======== Records supplied ========

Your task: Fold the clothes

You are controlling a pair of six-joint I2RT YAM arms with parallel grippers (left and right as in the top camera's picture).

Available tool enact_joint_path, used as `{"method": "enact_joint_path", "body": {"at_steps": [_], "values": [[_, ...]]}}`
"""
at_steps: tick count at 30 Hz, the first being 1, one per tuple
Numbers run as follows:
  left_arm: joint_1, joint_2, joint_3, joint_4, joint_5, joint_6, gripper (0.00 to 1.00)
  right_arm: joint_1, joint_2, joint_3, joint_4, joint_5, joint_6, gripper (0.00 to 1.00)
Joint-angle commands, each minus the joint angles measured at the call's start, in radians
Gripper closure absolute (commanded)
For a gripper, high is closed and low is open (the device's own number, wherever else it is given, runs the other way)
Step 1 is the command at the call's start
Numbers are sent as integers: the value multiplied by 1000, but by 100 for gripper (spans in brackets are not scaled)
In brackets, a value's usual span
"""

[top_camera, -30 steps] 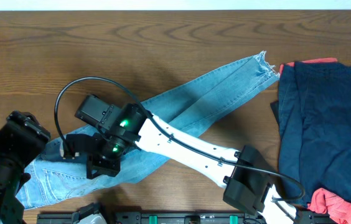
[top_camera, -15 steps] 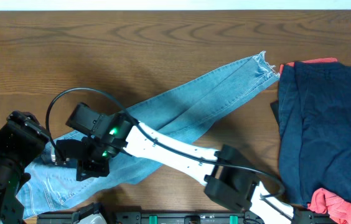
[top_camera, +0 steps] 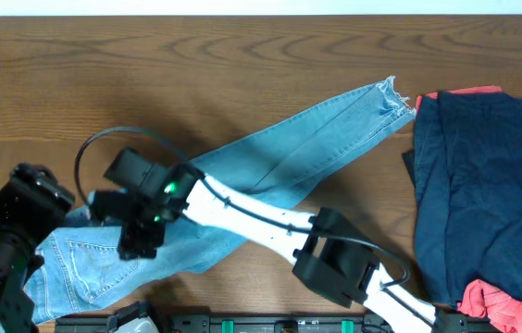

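Note:
Light blue jeans (top_camera: 279, 166) lie on a slant across the table. The waist and back pocket (top_camera: 71, 273) are at the front left, and the frayed hems (top_camera: 392, 92) are at the back right. My right arm reaches across from the front right, with its gripper (top_camera: 120, 225) low over the jeans' seat. The wrist hides its fingers, so I cannot tell whether they hold cloth. My left arm (top_camera: 16, 227) stands at the left edge beside the waist, its gripper hidden under its own body.
A heap of dark navy clothes (top_camera: 483, 176) fills the right side, and a red garment (top_camera: 483, 301) shows beneath it. A black rail (top_camera: 242, 324) runs along the front edge. Bare wood lies behind the jeans.
My right gripper has shifted a little left and back over the jeans' seat, and the arm's elbow is further left. More of the waist and pocket shows at the front left.
My right gripper was first over the upper thigh of the jeans, then further left, then nearer the front over the seat. Meanwhile the waist end came to lie lower and further left while the hems stayed put. My left arm stayed at the left edge.

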Motion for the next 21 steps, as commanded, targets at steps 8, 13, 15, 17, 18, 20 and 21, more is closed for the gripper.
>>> {"method": "enact_joint_path", "body": {"at_steps": [8, 13, 15, 17, 18, 20, 21], "values": [[-1, 169, 11, 11, -88, 69, 6, -188, -67, 7, -23, -199, 108, 5], [18, 267, 11, 12, -88, 156, 4, -259, -148, 7, -72, -235, 126, 10], [46, 296, 11, 12, -88, 156, 0, -280, -181, 7, -101, -234, 126, 13], [84, 330, 11, 13, -87, 159, 2, -303, -215, 7, -127, -227, 132, 20], [104, 349, 11, 13, -73, 159, 2, -316, -233, 7, -140, -197, 161, 27], [134, 385, 11, 3, -23, 159, 2, -349, -264, 7, -167, -93, 255, 36], [143, 400, 11, -5, -3, 159, 2, -369, -277, 7, -187, -26, 305, 35]]}}
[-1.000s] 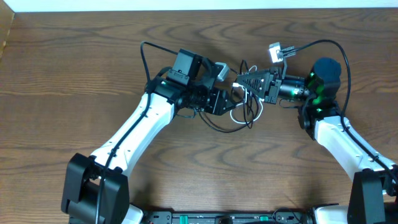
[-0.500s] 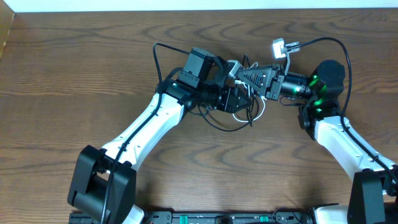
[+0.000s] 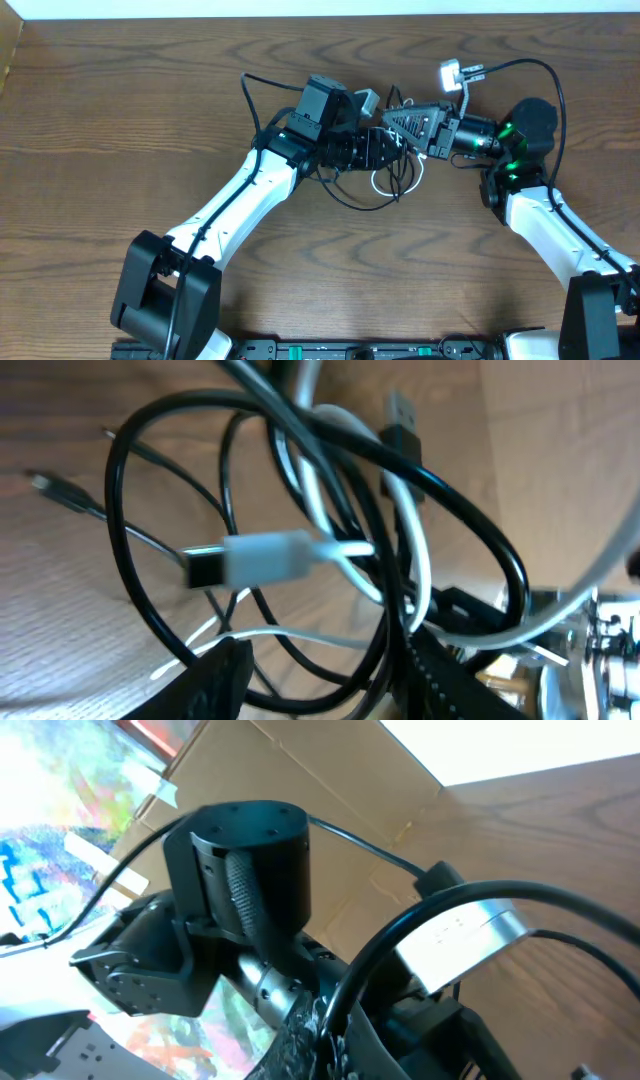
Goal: Untangle cables
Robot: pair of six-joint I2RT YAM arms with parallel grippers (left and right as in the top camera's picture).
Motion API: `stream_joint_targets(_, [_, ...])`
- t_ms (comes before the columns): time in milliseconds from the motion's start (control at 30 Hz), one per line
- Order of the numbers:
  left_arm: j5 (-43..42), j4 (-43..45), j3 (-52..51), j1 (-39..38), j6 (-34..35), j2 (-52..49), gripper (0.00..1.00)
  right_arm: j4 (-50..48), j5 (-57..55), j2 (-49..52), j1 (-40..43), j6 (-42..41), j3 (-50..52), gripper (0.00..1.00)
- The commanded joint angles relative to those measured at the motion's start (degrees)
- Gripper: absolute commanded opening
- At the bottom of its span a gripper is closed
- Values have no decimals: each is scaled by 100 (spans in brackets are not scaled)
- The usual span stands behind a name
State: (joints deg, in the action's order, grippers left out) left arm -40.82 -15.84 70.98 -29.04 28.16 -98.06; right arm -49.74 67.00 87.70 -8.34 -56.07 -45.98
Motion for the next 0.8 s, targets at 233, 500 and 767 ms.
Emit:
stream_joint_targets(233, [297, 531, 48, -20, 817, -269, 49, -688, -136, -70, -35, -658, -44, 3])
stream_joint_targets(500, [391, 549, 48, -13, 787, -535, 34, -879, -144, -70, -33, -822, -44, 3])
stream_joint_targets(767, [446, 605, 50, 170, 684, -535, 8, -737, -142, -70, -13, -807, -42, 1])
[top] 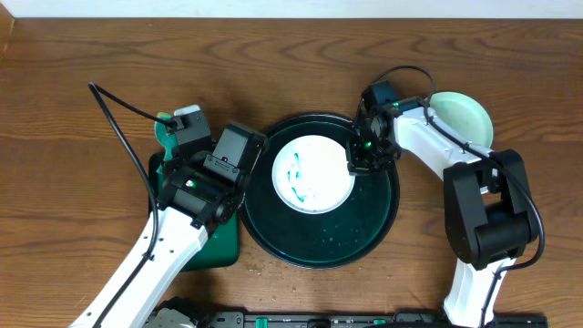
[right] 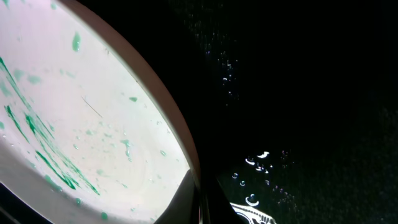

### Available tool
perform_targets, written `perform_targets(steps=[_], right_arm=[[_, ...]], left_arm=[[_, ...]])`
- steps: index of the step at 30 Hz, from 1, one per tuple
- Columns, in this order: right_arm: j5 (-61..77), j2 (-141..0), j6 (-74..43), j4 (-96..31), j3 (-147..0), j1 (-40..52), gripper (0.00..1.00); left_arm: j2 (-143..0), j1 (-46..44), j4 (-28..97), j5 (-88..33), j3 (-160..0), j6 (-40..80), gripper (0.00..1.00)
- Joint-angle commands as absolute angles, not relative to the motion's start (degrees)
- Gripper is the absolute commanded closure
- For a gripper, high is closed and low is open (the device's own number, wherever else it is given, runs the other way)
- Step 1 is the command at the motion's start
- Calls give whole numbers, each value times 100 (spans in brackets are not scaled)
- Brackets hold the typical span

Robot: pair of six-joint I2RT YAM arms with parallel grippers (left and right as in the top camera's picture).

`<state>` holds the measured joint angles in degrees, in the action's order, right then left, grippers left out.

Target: Clean dirty plates on tray and stack at the side

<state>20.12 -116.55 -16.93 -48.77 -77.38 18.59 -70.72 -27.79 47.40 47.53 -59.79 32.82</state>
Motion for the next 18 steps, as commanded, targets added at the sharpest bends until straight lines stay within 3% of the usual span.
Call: perform_targets(steps=[1, 6, 18], right_arm=[[1787, -11732, -1575, -4906, -7642, 1745, 99], [1787, -11732, -1559, -4908, -7642, 1745, 99], [1848, -11732, -1492, -4967, -7642, 1745, 99]], left_arm=[[-7011, -2788, 4724, 4370, -5986, 3334, 93], [-7277, -2788, 4724, 2655, -5983, 3575, 93], [-8147, -2823, 4086, 484, -5983, 3868, 92]])
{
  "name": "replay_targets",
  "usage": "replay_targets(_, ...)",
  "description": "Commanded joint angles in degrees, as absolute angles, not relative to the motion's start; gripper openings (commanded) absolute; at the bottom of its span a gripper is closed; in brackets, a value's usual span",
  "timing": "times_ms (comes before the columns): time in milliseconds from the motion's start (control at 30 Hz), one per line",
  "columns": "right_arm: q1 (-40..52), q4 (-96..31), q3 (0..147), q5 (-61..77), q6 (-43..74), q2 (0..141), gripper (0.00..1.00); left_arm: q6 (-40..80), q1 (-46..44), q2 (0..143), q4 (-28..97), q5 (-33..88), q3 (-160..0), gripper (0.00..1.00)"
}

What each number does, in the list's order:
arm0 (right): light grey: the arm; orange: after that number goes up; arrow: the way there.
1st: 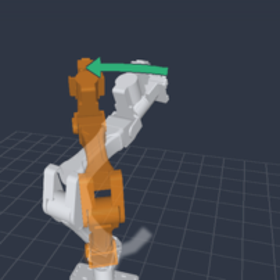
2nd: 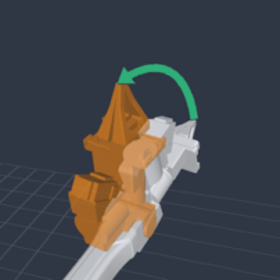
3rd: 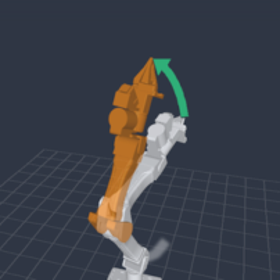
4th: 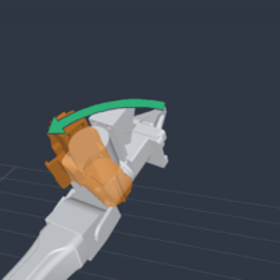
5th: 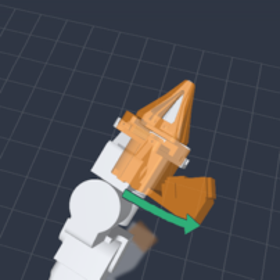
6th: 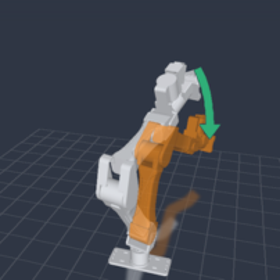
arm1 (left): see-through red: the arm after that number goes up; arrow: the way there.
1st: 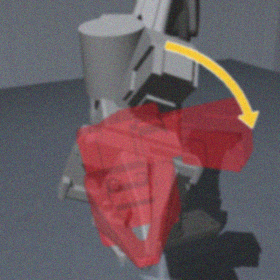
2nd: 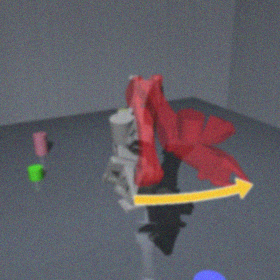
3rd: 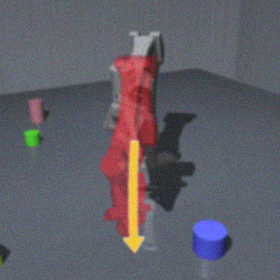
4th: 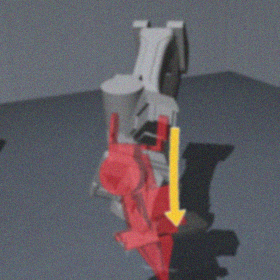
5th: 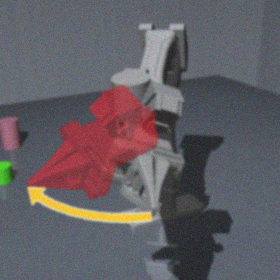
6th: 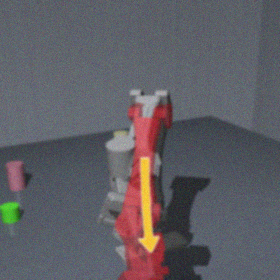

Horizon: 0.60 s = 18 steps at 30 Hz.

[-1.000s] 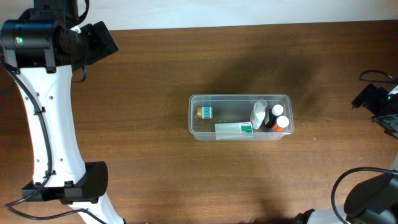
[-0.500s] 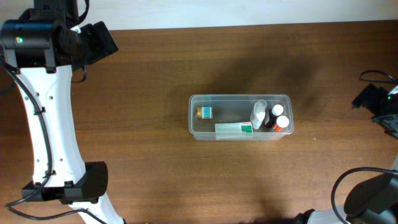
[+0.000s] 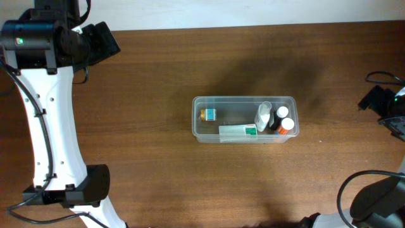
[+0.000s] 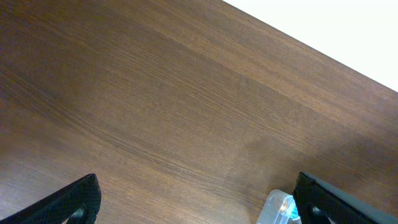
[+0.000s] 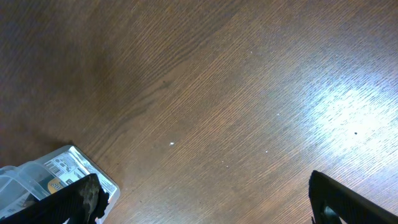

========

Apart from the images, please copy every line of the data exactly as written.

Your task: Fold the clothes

You are controlling a pair of six-joint I2RT YAM arms with parallel grippers (left and right as in the top camera's picture).

Available tool enact_joint_path, used as `{"method": "enact_joint_path", "body": {"at_steps": [_], "values": [[_, ...]]}}`
"""
at_steps: tick count at 30 Hz, the first being 1, one per tuple
Numbers run as follows:
  left_arm: joint_1, joint_2, joint_3, joint_4, joint_5, joint_6, gripper (0.00 to 1.00)
  right_arm: joint_1, joint_2, joint_3, joint_4, joint_5, joint_6, gripper (0.00 to 1.00)
Joint-angle commands, each minus the joint angles measured at the call's start, in radians
Gripper closure absolute (commanded)
For a gripper, high is closed and low is open (the device's own number, wherever else it is given, runs the other way)
Step 1 is the command at the call's start
Numbers are sent as integers: the value multiplied by 1000, but by 100 for gripper (spans in brackets are not scaled)
In brackets, a value's usual span
"""

[top_camera, -30 steps] 
[top_camera, -15 steps] 
[top_camera, +0 steps] 

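Note:
Light blue jeans (top_camera: 279, 166) lie on a slant across the table. The waist and back pocket (top_camera: 71, 273) are at the front left, and the frayed hems (top_camera: 392, 92) are at the back right. My right arm reaches across from the front right, with its gripper (top_camera: 120, 225) low over the jeans' seat. The wrist hides its fingers, so I cannot tell whether they hold cloth. My left arm (top_camera: 16, 227) stands at the left edge beside the waist, its gripper hidden under its own body.
A heap of dark navy clothes (top_camera: 483, 176) fills the right side, and a red garment (top_camera: 483, 301) shows beneath it. A black rail (top_camera: 242, 324) runs along the front edge. Bare wood lies behind the jeans.
My right gripper has shifted a little left and back over the jeans' seat, and the arm's elbow is further left. More of the waist and pocket shows at the front left.
My right gripper was first over the upper thigh of the jeans, then further left, then nearer the front over the seat. Meanwhile the waist end came to lie lower and further left while the hems stayed put. My left arm stayed at the left edge.
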
Motion for the next 21 steps, as commanded, targets at steps 8, 13, 15, 17, 18, 20 and 21, more is closed for the gripper.
>>> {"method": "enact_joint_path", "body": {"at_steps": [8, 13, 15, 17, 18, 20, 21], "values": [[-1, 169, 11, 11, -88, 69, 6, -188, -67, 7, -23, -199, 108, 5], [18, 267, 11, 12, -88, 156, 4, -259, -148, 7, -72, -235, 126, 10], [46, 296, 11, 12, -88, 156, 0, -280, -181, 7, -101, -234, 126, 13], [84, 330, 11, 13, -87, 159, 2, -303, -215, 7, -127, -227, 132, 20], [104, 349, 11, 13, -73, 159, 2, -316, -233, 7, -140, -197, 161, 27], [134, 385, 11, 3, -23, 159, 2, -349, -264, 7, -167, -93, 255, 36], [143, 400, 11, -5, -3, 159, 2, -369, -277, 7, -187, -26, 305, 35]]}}
[-1.000s] 
[-0.500s] 
[+0.000s] 
Goal: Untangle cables
Robot: pair of six-joint I2RT YAM arms with parallel grippers (left and right as in the top camera's picture).
Motion API: `stream_joint_targets(_, [_, ...])`
- t_ms (comes before the columns): time in milliseconds from the motion's start (control at 30 Hz), one per line
- Order of the numbers:
  left_arm: j5 (-43..42), j4 (-43..45), j3 (-52..51), j1 (-39..38), j6 (-34..35), j2 (-52..49), gripper (0.00..1.00)
  right_arm: j4 (-50..48), j5 (-57..55), j2 (-49..52), j1 (-40..43), j6 (-42..41), j3 (-50..52), gripper (0.00..1.00)
- The commanded joint angles relative to those measured at the motion's start (degrees)
- Gripper: absolute commanded opening
- At the bottom of its span a gripper is closed
- Values have no decimals: each is scaled by 100 (spans in brackets are not scaled)
- The usual span stands behind a name
State: (joints deg, in the action's order, grippers left out) left arm -40.82 -15.84 70.98 -29.04 28.16 -98.06; right arm -49.74 67.00 87.70 -8.34 -56.07 -45.98
Motion for the next 0.8 s, targets at 233, 500 and 767 ms.
Emit:
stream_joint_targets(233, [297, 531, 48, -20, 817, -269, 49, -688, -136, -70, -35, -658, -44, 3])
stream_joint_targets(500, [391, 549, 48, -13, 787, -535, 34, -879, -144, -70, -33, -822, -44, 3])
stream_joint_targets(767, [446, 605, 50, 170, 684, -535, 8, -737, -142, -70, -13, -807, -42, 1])
[top] 
[right] 

### Available tool
perform_targets, written `perform_targets(steps=[_], right_arm=[[_, ...]], left_arm=[[_, ...]])`
- steps: index of the step at 30 Hz, from 1, one per tuple
- Columns, in this order: right_arm: j5 (-61..77), j2 (-141..0), j6 (-74..43), j4 (-96..31), j3 (-147..0), j1 (-40..52), gripper (0.00..1.00); left_arm: j2 (-143..0), j1 (-46..44), j4 (-28..97), j5 (-88..33), j3 (-160..0), j6 (-40..80), gripper (0.00..1.00)
- Joint-angle commands as absolute angles, not relative to the motion's start (degrees)
- Gripper is the absolute commanded closure
- For a gripper, high is closed and low is open (the device's own number, wherever else it is given, runs the other way)
- Step 1 is the command at the motion's start
- Calls give whole numbers, each value times 100 (spans in brackets are not scaled)
- Brackets hold the typical span

Robot: pair of six-joint I2RT YAM arms with parallel grippers (left and right as in the top camera's picture).

`<state>` holds the measured joint angles in degrees, in the action's order, right then left, grippers left out.

Target: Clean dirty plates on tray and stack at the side

<state>20.12 -116.55 -16.93 -48.77 -77.38 18.59 -70.72 -27.79 47.40 47.53 -59.79 32.82</state>
Motion for the next 18 steps, as commanded, targets added at the sharpest bends until straight lines stay within 3% of the usual span.
Call: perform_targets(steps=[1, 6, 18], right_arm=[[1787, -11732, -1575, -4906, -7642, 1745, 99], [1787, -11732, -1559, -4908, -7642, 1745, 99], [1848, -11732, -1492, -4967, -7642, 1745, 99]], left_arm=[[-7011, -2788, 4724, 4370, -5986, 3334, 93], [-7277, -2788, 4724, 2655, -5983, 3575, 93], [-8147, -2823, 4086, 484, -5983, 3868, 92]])
{
  "name": "replay_targets",
  "usage": "replay_targets(_, ...)",
  "description": "Commanded joint angles in degrees, as absolute angles, not relative to the motion's start; gripper openings (commanded) absolute; at the bottom of its span a gripper is closed; in brackets, a value's usual span",
  "timing": "times_ms (comes before the columns): time in milliseconds from the motion's start (control at 30 Hz), one per line",
  "columns": "right_arm: q1 (-40..52), q4 (-96..31), q3 (0..147), q5 (-61..77), q6 (-43..74), q2 (0..141), gripper (0.00..1.00); left_arm: q6 (-40..80), q1 (-46..44), q2 (0..143), q4 (-28..97), q5 (-33..88), q3 (-160..0), gripper (0.00..1.00)"
}

What each number does, in the list's order:
arm0 (right): light grey: the arm; orange: after that number goes up; arrow: the way there.
1st: 
2nd: 
3rd: 
4th: 
5th: 
6th: 
arm1 (left): see-through red: the arm after that number goes up; arrow: the way there.
1st: 
2nd: 
3rd: 
4th: 
5th: 
6th: 

Horizon: 0.60 s = 18 steps at 30 Hz.

[-1.000s] 
[-0.500s] 
[+0.000s] 
[+0.000s] 
[+0.000s] 

Fully answered, the exercise is complete.